Write out, without any change, the lines in the material below that run from the line with "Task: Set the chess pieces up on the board" through the line with "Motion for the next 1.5", both included.

**Records shown**
::::::::

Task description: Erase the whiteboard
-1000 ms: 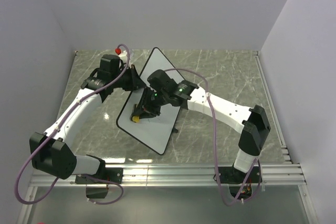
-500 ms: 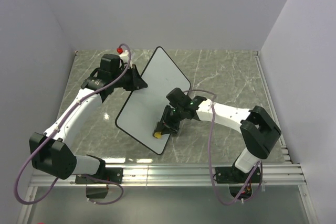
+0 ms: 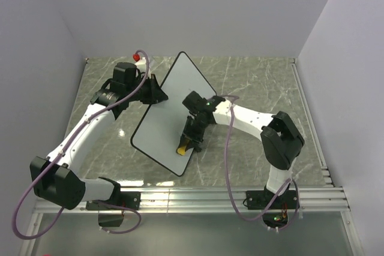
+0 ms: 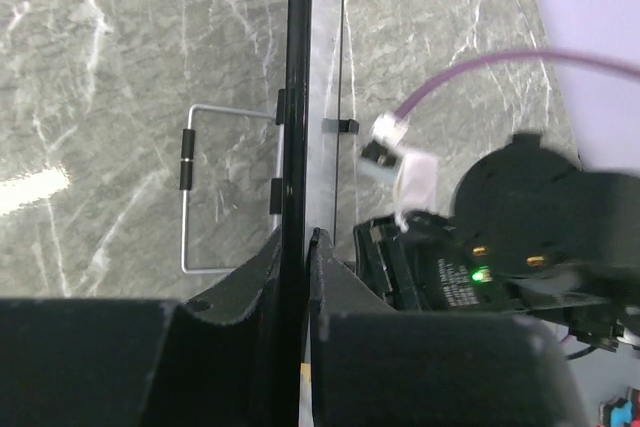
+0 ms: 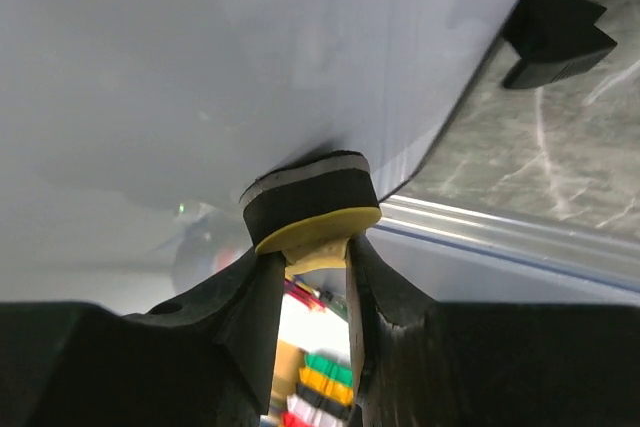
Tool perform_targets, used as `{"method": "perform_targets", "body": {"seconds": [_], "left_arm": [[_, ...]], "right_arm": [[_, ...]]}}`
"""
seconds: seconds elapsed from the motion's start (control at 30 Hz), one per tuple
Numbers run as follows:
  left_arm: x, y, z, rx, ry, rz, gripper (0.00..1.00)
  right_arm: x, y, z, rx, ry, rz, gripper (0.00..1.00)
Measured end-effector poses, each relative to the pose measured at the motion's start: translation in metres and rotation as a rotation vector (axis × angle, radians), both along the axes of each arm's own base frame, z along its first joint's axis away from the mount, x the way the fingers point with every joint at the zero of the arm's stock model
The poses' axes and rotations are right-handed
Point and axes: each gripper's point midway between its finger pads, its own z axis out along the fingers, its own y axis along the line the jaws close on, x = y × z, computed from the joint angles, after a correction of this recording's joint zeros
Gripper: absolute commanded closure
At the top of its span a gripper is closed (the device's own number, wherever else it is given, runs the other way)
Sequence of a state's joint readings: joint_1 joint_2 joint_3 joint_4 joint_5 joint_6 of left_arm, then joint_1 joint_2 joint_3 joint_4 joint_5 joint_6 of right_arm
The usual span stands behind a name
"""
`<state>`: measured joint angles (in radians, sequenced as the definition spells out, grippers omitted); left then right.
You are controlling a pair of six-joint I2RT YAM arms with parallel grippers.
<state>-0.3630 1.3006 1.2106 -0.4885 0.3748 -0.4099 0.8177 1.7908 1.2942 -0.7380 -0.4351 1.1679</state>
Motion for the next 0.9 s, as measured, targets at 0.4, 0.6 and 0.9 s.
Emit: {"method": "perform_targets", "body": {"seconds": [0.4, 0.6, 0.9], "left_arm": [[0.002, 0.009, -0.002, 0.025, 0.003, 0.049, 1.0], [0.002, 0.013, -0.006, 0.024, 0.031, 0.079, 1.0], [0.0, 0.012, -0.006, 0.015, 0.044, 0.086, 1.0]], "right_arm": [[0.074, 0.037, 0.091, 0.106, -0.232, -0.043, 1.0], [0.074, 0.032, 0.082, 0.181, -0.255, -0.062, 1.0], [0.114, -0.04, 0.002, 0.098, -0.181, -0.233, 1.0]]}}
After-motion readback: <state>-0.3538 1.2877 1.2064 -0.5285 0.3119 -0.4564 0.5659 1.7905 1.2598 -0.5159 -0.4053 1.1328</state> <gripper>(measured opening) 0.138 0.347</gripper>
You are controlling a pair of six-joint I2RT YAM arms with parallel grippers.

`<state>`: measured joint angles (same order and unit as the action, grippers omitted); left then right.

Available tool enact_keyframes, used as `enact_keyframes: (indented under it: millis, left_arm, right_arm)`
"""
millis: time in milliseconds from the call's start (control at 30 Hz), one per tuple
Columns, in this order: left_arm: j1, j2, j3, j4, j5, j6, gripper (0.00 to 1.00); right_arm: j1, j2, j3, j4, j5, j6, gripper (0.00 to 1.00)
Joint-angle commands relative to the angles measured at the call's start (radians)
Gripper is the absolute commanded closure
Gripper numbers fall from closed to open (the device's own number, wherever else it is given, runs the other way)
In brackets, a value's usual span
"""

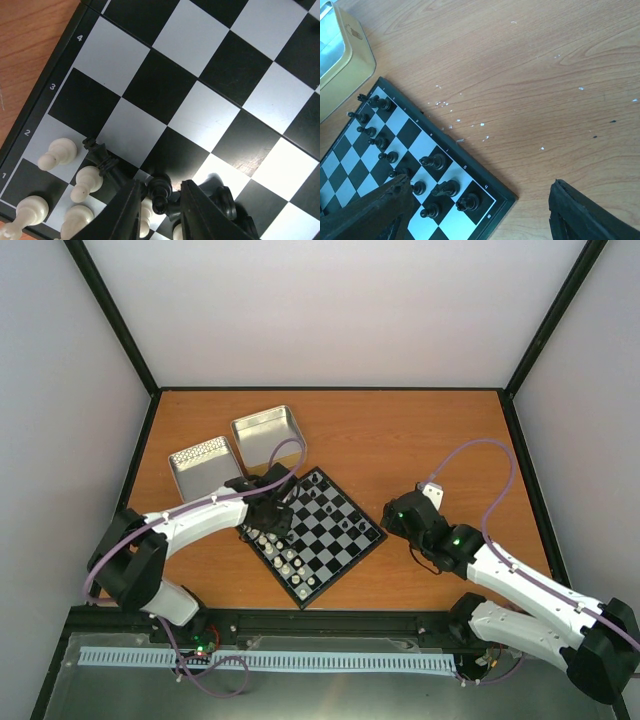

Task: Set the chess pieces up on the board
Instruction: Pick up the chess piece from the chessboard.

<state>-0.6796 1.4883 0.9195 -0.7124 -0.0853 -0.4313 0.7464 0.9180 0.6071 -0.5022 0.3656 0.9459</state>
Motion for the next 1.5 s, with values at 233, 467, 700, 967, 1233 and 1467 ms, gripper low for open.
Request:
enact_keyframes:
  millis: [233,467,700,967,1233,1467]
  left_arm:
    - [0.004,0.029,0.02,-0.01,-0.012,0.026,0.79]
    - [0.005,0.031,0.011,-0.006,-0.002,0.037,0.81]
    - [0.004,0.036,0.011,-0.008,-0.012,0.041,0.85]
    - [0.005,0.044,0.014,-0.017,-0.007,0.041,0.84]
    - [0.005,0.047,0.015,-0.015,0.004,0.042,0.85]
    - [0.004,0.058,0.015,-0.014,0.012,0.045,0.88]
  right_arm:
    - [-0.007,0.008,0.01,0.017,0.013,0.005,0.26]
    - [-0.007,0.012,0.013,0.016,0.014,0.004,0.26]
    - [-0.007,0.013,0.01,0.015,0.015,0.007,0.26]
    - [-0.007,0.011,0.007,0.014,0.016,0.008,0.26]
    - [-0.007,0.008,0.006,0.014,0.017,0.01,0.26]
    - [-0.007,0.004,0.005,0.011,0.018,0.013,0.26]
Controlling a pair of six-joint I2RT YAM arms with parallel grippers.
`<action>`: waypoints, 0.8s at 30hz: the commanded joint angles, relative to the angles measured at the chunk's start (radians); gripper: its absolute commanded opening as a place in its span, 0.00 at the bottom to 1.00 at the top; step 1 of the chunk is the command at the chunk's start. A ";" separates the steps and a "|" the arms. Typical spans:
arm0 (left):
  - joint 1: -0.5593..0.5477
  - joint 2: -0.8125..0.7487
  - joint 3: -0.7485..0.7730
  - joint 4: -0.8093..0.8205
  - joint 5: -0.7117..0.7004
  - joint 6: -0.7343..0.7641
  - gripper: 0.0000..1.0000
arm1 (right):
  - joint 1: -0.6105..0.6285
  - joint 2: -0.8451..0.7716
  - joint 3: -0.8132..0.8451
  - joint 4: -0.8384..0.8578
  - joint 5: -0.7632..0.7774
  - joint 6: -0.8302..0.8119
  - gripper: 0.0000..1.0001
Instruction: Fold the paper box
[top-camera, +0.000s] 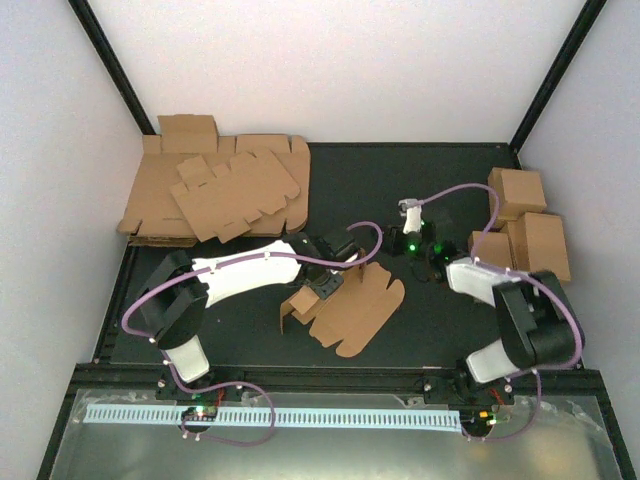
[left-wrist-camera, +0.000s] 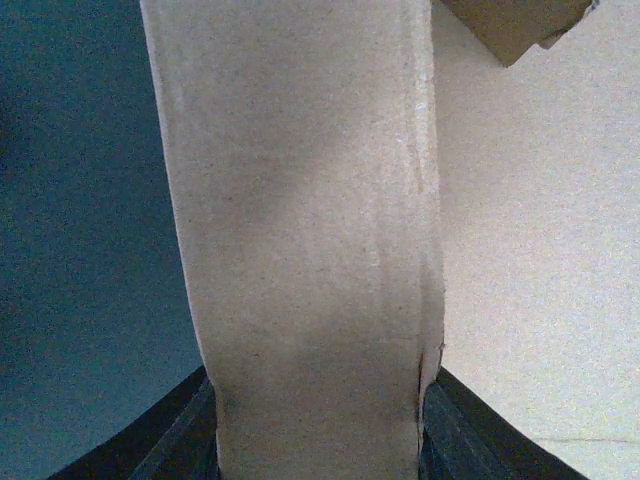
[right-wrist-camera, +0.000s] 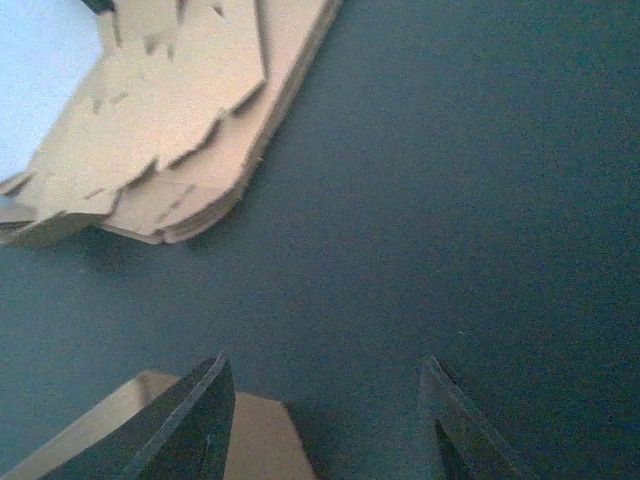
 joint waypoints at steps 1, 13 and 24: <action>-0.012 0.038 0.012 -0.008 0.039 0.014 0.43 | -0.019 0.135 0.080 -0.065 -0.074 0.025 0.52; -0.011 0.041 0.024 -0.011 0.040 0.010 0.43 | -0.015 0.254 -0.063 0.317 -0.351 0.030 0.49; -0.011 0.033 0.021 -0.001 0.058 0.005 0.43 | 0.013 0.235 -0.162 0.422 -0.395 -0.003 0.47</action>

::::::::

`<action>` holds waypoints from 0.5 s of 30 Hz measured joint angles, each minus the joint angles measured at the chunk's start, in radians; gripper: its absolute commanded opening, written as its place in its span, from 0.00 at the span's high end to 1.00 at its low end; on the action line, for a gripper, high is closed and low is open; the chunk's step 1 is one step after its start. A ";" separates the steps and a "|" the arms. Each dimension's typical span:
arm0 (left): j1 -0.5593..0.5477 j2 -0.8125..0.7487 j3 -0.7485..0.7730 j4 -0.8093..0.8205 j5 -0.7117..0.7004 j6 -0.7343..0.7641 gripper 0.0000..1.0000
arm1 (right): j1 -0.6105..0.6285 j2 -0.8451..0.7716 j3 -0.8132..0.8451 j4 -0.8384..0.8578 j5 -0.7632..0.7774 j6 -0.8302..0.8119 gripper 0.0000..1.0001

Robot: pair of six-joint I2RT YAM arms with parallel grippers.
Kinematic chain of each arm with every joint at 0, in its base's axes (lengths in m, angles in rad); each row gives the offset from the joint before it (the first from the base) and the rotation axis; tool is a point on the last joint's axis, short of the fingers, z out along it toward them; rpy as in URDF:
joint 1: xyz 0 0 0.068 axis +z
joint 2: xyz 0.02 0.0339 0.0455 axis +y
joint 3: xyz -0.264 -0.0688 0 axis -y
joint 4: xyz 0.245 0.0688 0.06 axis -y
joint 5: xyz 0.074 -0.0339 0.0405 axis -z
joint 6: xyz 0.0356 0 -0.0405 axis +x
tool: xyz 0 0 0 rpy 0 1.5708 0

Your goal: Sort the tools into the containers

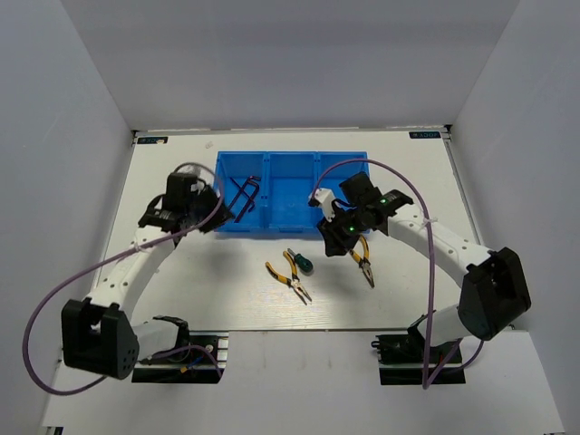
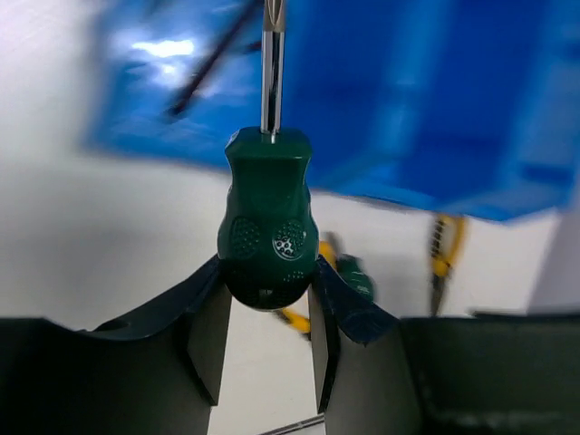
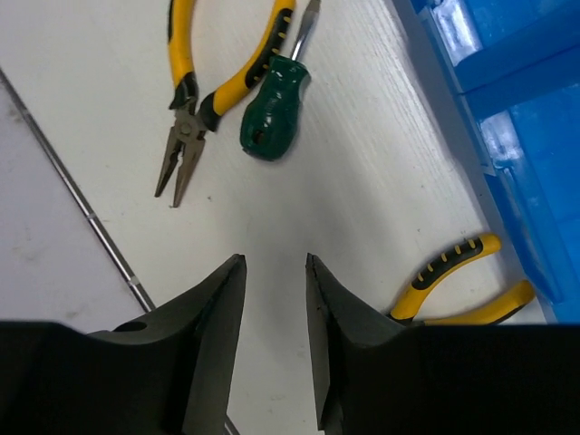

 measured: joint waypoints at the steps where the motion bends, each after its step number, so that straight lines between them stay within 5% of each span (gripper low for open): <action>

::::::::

**Answer to the exercise**
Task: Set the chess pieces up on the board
Instruction: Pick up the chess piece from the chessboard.

<state>-0.6796 1.4883 0.9195 -0.7124 -0.0853 -0.4313 0.7464 0.9180 0.6071 -0.5022 0.3656 0.9459</state>
Motion for the next 1.5 s, with values at 233, 467, 700, 967, 1233 and 1467 ms, gripper low for open.

The output is complete as it stands.